DATA

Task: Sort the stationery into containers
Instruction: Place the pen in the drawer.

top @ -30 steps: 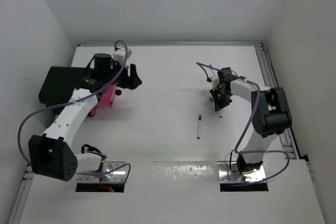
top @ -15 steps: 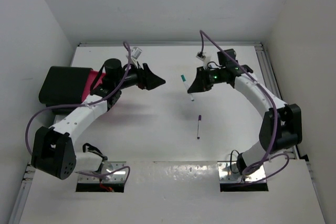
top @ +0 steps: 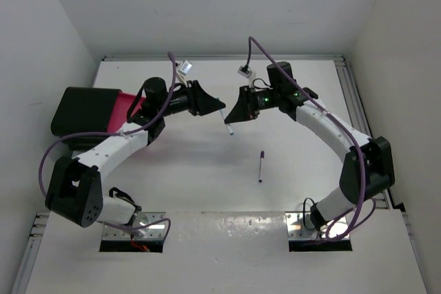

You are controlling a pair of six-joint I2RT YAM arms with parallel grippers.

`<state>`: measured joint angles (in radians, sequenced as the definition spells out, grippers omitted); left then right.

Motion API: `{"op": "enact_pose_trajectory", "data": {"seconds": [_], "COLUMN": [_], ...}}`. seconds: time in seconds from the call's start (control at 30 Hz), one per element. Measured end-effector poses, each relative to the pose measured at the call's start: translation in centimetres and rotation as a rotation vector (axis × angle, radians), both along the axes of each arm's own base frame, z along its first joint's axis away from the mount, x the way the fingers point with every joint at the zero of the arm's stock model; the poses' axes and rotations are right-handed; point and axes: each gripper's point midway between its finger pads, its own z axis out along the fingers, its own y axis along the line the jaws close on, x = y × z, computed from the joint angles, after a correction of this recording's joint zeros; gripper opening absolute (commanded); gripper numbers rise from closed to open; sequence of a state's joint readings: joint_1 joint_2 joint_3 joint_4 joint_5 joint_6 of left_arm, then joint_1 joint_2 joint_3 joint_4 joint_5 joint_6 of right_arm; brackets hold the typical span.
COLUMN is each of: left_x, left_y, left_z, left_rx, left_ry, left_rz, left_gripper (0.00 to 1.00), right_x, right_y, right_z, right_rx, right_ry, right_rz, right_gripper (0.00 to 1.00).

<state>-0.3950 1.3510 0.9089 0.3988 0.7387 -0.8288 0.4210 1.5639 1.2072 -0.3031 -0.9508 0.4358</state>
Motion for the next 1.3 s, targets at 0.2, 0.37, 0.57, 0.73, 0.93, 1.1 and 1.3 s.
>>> {"op": "enact_pose_trajectory", "data": {"seconds": [0.2, 0.37, 0.57, 0.73, 0.93, 1.1, 1.3], "left_x": [-0.1, 0.6, 7.1, 10.0, 8.2, 7.2, 7.0], "left_y": [0.0, 1.3, 9.1, 18.3, 26.4, 27.6, 28.2], "left_z": [-0.2, -0.4, 1.0, 4.0, -2.4, -7.6, -9.8], "left_rx": [-0.018, -0.011, 0.278, 0.618, 0.925, 1.013, 1.064], "left_ry": [0.034, 0.064, 0.006, -0.12, 0.104, 0.262, 0.331], "left_rz": [0.004, 0.021, 0.244, 0.477, 0.549, 0.493, 0.476], "left_gripper": [0.07, 0.0, 0.0, 0.0, 0.01, 0.03, 0.09], "right_x": [0.5, 0.4, 2.0, 5.2, 1.9, -2.0, -1.8], "right_y": [0.6, 1.0, -1.5, -7.8, -13.1, -14.8, -15.6], "right_z": [1.4, 1.5, 0.9, -2.3, -8.9, -13.3, -14.1], "right_rx": [0.031, 0.034, -0.019, -0.215, -0.393, -0.492, -0.534], "right_ry": [-0.021, -0.026, -0.041, -0.052, 0.089, 0.213, 0.216], "right_rz": [-0.004, -0.003, -0.082, -0.281, -0.417, -0.459, -0.519], "right_gripper": [0.08, 0.52, 0.6, 0.57, 0.58, 0.58, 0.58]}}
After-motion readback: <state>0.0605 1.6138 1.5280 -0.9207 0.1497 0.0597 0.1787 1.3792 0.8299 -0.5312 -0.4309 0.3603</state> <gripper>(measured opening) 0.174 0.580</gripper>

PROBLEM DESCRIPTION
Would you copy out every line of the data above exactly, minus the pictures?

SOLUTION FOR THIS PROBLEM
Task: Sort the stationery into containers
Instruction: Place the pen in the drawer.

top @ -30 steps: 
top @ -15 steps: 
top @ +0 steps: 

You are controlling a pair of six-joint I2RT YAM arms with parallel grippers.

`<state>`: measured joint angles (in radians, sequenced as the definition spells out, grippers omitted); left then right.

Motion API: `{"op": "enact_pose_trajectory", "data": {"seconds": [_], "COLUMN": [_], ...}}`. seconds: time in seconds from the call's start (control at 30 Hz), one per element. Measured end-effector poses, each relative to the pose measured at the call's start: translation in centimetres and rotation as a rotation vector (axis × angle, radians), both along the axes of each arm's own base frame, z along its first joint's axis away from the mount, x the way the fingers point with every joint at the zero of the arm's stock model; the poses' axes and rotations are right-handed; point and axes: each gripper's point midway between its finger pads, its own z axis out along the fingers, its own y axis along the line the jaws close on, x = y × z, computed from the joint angles, after a correction of this recording's joint zeros; gripper opening absolute (commanded); gripper numbers rise from closed to open; sequence of a state's joint readings: joint_1 joint_2 joint_3 joint_4 joint_5 joint_6 of left_arm, then joint_1 joint_2 joint_3 joint_4 joint_5 joint_6 of right_arm; brackets hold the typical span.
COLUMN is each of: left_x, left_y, left_z, left_rx, left_ry, left_rz, left_gripper (0.00 to 1.00), right_x, right_y, right_z, right_rx, right_ry, right_rz, right_gripper (0.00 to 1.00).

<state>-0.3950 1.3510 0.9089 0.3988 0.7387 -0.8288 0.4210 1.5639 1.2072 -0.3031 -0.9508 0.4358</state>
Motion for the next 1.3 s, targets at 0.2, 0.37, 0.57, 0.73, 0.93, 1.1 and 1.3 s.
>>> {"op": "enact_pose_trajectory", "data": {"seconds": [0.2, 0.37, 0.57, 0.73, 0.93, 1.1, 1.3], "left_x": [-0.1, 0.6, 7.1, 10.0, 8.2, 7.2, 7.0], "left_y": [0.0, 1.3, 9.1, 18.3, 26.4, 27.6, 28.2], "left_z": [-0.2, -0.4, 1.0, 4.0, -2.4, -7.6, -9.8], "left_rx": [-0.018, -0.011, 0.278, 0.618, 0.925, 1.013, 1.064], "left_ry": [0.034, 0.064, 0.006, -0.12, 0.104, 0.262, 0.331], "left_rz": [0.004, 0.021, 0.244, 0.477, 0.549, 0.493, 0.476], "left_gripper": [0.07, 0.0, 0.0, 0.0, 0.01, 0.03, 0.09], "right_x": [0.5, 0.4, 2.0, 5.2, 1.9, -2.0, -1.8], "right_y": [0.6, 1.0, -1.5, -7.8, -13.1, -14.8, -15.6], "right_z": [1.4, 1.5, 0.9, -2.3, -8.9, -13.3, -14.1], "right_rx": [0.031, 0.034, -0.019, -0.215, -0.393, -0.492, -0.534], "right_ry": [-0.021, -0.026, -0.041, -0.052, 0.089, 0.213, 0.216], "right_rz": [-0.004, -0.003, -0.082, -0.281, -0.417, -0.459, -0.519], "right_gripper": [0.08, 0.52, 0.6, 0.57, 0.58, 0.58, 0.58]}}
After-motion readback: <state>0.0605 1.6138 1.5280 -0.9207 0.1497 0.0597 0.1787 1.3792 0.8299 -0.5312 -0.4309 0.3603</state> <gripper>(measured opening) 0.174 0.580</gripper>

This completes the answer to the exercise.